- [WORK INSTRUCTIONS]
Write out the lines of the material below exactly, beginning at the line with "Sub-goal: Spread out" and stopping after the line with "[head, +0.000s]", and leave out the pictures.

- [PROVIDED DATA]
------

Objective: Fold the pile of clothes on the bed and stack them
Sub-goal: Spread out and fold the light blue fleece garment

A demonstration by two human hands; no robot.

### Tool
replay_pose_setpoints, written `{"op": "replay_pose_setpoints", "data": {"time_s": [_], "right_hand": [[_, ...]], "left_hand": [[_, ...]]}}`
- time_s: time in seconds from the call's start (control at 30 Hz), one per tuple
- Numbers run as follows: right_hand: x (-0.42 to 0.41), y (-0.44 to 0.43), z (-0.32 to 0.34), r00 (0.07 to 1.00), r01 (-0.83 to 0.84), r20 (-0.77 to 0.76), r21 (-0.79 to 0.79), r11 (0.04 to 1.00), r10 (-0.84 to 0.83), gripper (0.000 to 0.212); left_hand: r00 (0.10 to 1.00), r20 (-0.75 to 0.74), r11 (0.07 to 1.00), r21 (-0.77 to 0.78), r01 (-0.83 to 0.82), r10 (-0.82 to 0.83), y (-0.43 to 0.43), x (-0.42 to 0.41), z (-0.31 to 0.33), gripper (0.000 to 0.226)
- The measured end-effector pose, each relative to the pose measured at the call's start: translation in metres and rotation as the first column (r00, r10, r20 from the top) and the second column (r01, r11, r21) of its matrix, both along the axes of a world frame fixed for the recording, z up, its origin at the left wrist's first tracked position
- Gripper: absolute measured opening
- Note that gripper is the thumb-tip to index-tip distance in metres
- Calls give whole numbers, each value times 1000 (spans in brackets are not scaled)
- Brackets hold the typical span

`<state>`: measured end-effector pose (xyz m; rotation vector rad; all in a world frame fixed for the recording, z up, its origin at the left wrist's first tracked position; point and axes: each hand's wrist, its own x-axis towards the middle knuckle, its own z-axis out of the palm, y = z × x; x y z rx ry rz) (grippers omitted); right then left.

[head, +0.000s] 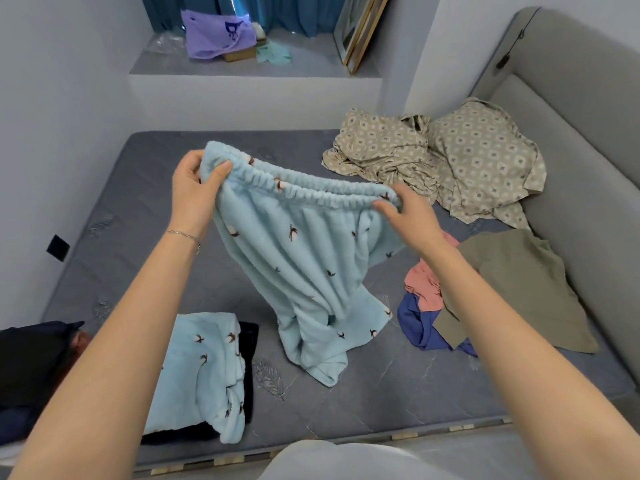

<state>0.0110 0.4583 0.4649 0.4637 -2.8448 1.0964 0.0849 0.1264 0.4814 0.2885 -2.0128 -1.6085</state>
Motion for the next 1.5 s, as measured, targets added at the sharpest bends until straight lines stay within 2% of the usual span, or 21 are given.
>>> {"op": "replay_pose_setpoints", "data": {"time_s": [0.17,0.27,0.4,0.5,0.63,0.8,0.93,1.03,1.1,1.17,1.2,1.33,1.5], "right_hand": [[-1,-1,21,987,92,-116,-126,988,-107,36],[-2,-2,26,989,140,-22,-192,971,-146,42],[-2,-1,14,977,177,172,-327,928,-125,55],[2,1,6,944,220,316,-373,901,-100,55],[1,5,-6,923,127,385,-298,946,-3,40],[-3,6,-19,876,135,482,-271,953,13,15],[-6,9,-22,848,234,530,-342,910,-19,21],[-9,12,-22,795,352,605,-412,840,-37,26],[-10,15,-23,788,403,612,-434,806,-64,20],[-11,20,-26,798,419,593,-416,807,-109,6],[-12,22,-28,803,422,582,-406,811,-126,3],[-17,31,-41,838,386,513,-322,864,-184,24],[-24,40,-50,860,413,431,-271,869,-275,25]], "left_hand": [[997,-66,998,-46,-46,43,7,-9,7,3],[999,10,989,-140,-52,54,8,-16,-3,19],[997,78,995,-100,9,-2,25,-14,-23,11],[994,96,999,19,41,-42,38,-12,-30,11],[992,101,945,324,34,-70,51,-14,-30,13],[982,172,930,366,8,-76,62,-19,-42,17],[930,351,960,282,4,-107,68,-22,-66,13],[830,526,983,94,160,-186,76,-19,-93,54],[779,609,950,-129,285,-151,80,-15,-112,62],[756,645,891,-272,364,-113,79,-13,-129,48],[756,646,877,-297,379,-108,76,-13,-134,37],[756,648,865,-321,386,-97,65,-15,-146,23],[645,761,833,-397,385,64,50,-16,-157,7]]}}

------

- [RESPONSE TO THE EXERCISE]
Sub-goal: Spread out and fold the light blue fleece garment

A demonstration by two human hands; no robot.

### Tool
replay_pose_setpoints, written `{"op": "replay_pose_setpoints", "data": {"time_s": [_], "right_hand": [[_, ...]], "left_hand": [[_, ...]]}}`
- time_s: time in seconds from the call's start (control at 30 Hz), one per tuple
- Numbers run as follows: right_hand: x (-0.42 to 0.41), y (-0.44 to 0.43), z (-0.32 to 0.34), r00 (0.07 to 1.00), r01 (-0.83 to 0.84), r20 (-0.77 to 0.76), r21 (-0.79 to 0.79), r11 (0.04 to 1.00), r10 (-0.84 to 0.83), gripper (0.000 to 0.212); left_hand: r00 (0.10 to 1.00), r20 (-0.75 to 0.74), r11 (0.07 to 1.00), r21 (-0.77 to 0.78), r01 (-0.83 to 0.82), r10 (-0.82 to 0.83), y (-0.43 to 0.43), x (-0.42 to 0.41), z (-0.31 to 0.33), gripper (0.000 to 0.226)
- The measured end-effector pose, each relative to the pose measured at the call's start: translation in metres and rotation as the first column (r00, r10, r20 from the top) and the second column (r01, r11, r21) of its matrix, both along the axes of a world frame fixed for the recording, z up, its origin at the left wrist's first tracked position
- Gripper: absolute measured opening
- Note that gripper is the thumb-tip to index-tip distance in metres
- Calls give whole numbers, each value times 1000 (spans in brackets are not scaled)
- Brackets hold the typical span

`<state>`: measured end-effector pose (xyz m; rotation vector rad; all in a world frame fixed for the recording, z up, its origin at the left wrist's first tracked position; point and axes: each hand's wrist, its own x-axis towards the middle knuckle, its own z-axis out of the palm, y = z × x; x y z rx ry rz) (grippers omitted); right then left.

[head, +0.000s] 

Work on this exercise is now finished.